» EXERCISE DETAILS
Your job is to transcribe all the records that follow, excluding any pictures.

*** GIVEN INFORMATION ***

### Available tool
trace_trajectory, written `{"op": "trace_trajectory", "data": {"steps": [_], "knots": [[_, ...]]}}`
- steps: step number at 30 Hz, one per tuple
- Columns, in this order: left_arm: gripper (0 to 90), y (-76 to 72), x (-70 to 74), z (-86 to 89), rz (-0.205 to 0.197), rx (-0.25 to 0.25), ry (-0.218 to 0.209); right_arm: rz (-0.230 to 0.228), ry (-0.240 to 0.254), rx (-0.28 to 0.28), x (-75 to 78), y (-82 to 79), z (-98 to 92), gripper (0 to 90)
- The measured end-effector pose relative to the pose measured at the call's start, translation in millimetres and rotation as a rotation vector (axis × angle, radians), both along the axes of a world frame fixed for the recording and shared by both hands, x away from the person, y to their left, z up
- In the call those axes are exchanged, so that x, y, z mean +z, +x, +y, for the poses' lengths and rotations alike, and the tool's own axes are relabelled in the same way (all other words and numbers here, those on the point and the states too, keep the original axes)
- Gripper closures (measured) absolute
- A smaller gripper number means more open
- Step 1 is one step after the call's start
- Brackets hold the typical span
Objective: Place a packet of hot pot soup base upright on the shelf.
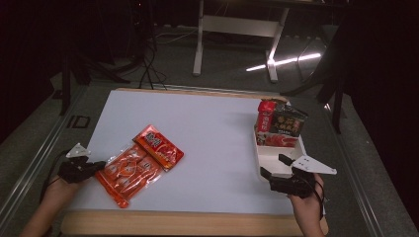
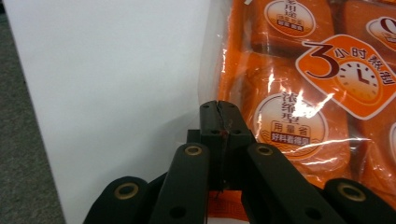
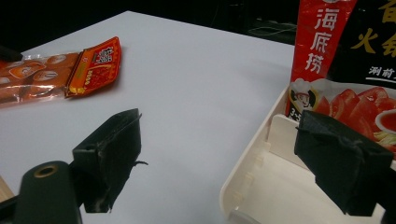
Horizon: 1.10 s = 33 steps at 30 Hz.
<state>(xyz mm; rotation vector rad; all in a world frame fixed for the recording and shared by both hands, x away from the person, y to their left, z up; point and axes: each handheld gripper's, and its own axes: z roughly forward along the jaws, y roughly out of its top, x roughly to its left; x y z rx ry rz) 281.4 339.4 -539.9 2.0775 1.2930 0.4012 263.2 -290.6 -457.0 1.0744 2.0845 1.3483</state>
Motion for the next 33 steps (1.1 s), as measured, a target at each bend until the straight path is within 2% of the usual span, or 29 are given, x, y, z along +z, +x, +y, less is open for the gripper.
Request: {"op": "trace_trajectory", "data": {"steps": [5,10,15,20,27,30,33], "knots": [[90.0,-3.0,2.3,-8.7,0.019,-0.04,0.026,0.005,0.002,0.0,-0.1,0.5,-0.7,14.9],[90.0,-10.5,2.1,-21.8,0.042,-0.081,-0.003,0.01,0.001,0.007,-0.4,0.8,0.9,14.9],[90.0,-15.0,2.7,-33.7,0.05,-0.104,-0.008,0.008,0.002,0.006,-0.1,0.9,1.1,14.9],[90.0,-17.9,4.7,-55.5,0.081,-0.154,-0.035,0.011,0.002,0.008,-0.2,1.1,1.1,15.0],[90.0,-19.6,5.6,-73.3,0.09,-0.176,-0.047,0.009,0.002,0.009,0.1,0.9,0.2,15.0],[90.0,-20.6,3.6,-80.3,0.097,-0.207,-0.092,0.008,0.0,0.01,0.2,0.9,0.2,14.9],[90.0,-19.9,3.7,-81.3,0.092,-0.21,-0.099,0.006,0.001,0.009,0.7,0.9,-0.2,14.9]]}}
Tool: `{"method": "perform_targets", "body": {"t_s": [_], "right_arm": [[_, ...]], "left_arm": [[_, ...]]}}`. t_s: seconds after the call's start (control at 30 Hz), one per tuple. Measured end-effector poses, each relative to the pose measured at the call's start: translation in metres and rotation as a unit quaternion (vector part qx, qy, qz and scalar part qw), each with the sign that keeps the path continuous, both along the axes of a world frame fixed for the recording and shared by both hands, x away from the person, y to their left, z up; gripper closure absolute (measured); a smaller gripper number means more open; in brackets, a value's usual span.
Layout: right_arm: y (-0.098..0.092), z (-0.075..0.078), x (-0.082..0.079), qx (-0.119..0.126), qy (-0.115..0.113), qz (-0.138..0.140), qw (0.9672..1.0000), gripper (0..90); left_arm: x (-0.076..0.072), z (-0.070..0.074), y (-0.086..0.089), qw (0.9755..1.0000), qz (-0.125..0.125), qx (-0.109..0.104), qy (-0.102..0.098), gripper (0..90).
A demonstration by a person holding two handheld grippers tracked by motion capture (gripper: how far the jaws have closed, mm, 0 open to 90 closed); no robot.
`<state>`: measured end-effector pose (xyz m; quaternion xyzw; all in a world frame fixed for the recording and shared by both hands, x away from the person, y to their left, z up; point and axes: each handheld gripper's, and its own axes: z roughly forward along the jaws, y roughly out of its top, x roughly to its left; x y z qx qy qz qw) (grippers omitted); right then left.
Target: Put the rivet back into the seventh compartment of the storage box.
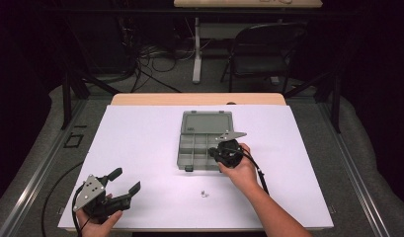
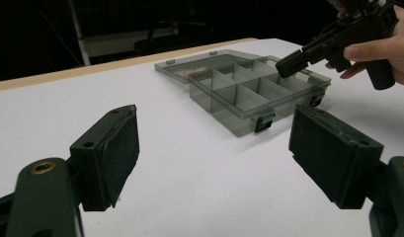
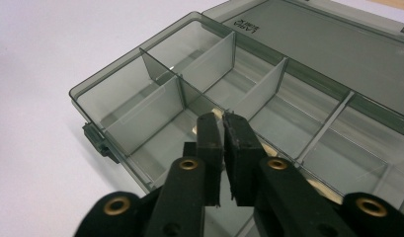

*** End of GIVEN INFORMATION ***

» REPLY
### Available tool
trace_trajectory, written `{"op": "trace_trajectory", "data": {"steps": [_], "knots": [[_, ...]]}}`
- steps: step number at 30 Hz, one per tuple
- Columns, in this order: left_arm: gripper (0 to 90), y (-76 to 72), x (-70 to 74), z (-86 to 89), rz (-0.205 to 0.197), rx (-0.25 to 0.25), ry (-0.218 to 0.209); right_arm: rz (-0.230 to 0.228), ry (-0.240 to 0.254), rx (-0.28 to 0.28), x (-75 to 78), y (-82 to 79), z (-98 to 92), gripper (0 to 90)
- The measured end-effector pose relative to the pose measured at the call's start, translation in millimetres and rotation as a rotation vector (axis × angle, radians), both along the axes of a world frame fixed for the recording and shared by both hands, x away from the person, y to their left, z up
- In the call those axes are exchanged, so that x, y, z mean +z, +x, +y, for the poses' lengths and rotations alike, and the tool's own axes are relabelled in the same way (all other words and numbers here, those on the point and the states too, keep the original axes)
- Gripper closures (measured) absolute
- A smaller gripper number means more open
- Step 1 is one step after the call's start
- Brackets hold the typical span
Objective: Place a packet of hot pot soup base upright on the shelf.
Horizon: 1.10 s = 33 steps at 30 Hz.
<state>(xyz mm; rotation vector rad; all in a world frame fixed for the recording and shared by both hands, x away from the person, y to their left, z up; point and axes: each handheld gripper's, and its own axes: z roughly forward along the jaws, y roughly out of its top, x roughly to its left; x y z rx ry rz) 281.4 339.4 -539.9 2.0775 1.2930 0.4012 263.2 -290.6 -457.0 1.0744 2.0845 1.3483</state>
Motion for the next 33 steps (1.1 s), as measured, a target at each bend until the straight path is within 2% of the usual span, or 29 are given, x, y, z along +z, +x, +y, less is open for the gripper.
Request: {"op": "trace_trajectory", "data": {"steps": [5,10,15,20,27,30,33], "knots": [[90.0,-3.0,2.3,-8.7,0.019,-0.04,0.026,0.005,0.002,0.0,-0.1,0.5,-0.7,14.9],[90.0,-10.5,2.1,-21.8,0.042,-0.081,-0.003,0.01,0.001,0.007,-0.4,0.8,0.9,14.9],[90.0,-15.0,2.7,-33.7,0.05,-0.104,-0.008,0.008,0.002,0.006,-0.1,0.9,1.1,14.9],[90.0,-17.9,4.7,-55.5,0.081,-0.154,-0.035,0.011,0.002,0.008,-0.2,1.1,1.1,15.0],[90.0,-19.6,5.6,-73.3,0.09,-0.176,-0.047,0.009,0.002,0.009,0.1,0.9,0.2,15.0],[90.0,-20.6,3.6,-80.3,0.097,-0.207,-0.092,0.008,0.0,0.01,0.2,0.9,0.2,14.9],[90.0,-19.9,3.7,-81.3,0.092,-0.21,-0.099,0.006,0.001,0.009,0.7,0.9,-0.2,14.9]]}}
Tool: `{"method": "perform_targets", "body": {"t_s": [_], "right_arm": [[_, ...]], "left_arm": [[_, ...]]}}`. t_s: seconds after the call's start (control at 30 Hz), one per tuple. Measured end-effector poses, each relative to the pose measured at the call's start: translation in metres and rotation as a unit quaternion (vector part qx, qy, qz and scalar part qw), each with the sign that keeps the path continuous, both along the axes of a world frame fixed for the recording and shared by both hands, x away from the person, y to their left, z up; gripper closure absolute (measured); a smaller gripper number means more open; in brackets, a value's usual span.
Layout: right_arm: y (-0.098..0.092), z (-0.075..0.078), x (-0.082..0.079), qx (-0.119..0.126), qy (-0.115..0.113), qz (-0.138..0.140), qw (0.9672..1.0000), gripper (0..90); left_arm: x (-0.076..0.072), z (-0.070..0.074), y (-0.086..0.089), qw (0.9755..1.0000), qz (-0.125..0.125), qx (-0.109..0.104), qy (-0.102..0.098), gripper (0..90).
A demonstration by a person holding two handheld grippers tracked by motion capture (gripper: how far the jaws have closed, mm, 0 open to 90 closed); no robot.
`<state>`: measured end-effector pose (xyz m; quaternion xyzw; all in a world frame fixed for the recording and shared by both hands, x away from the person, y to their left, z up; point and axes: each handheld gripper's, and its own axes: z roughly forward along the jaws, y roughly out of its top, x roughly to its left; x y z qx qy qz qw) (grippers omitted); right then left.
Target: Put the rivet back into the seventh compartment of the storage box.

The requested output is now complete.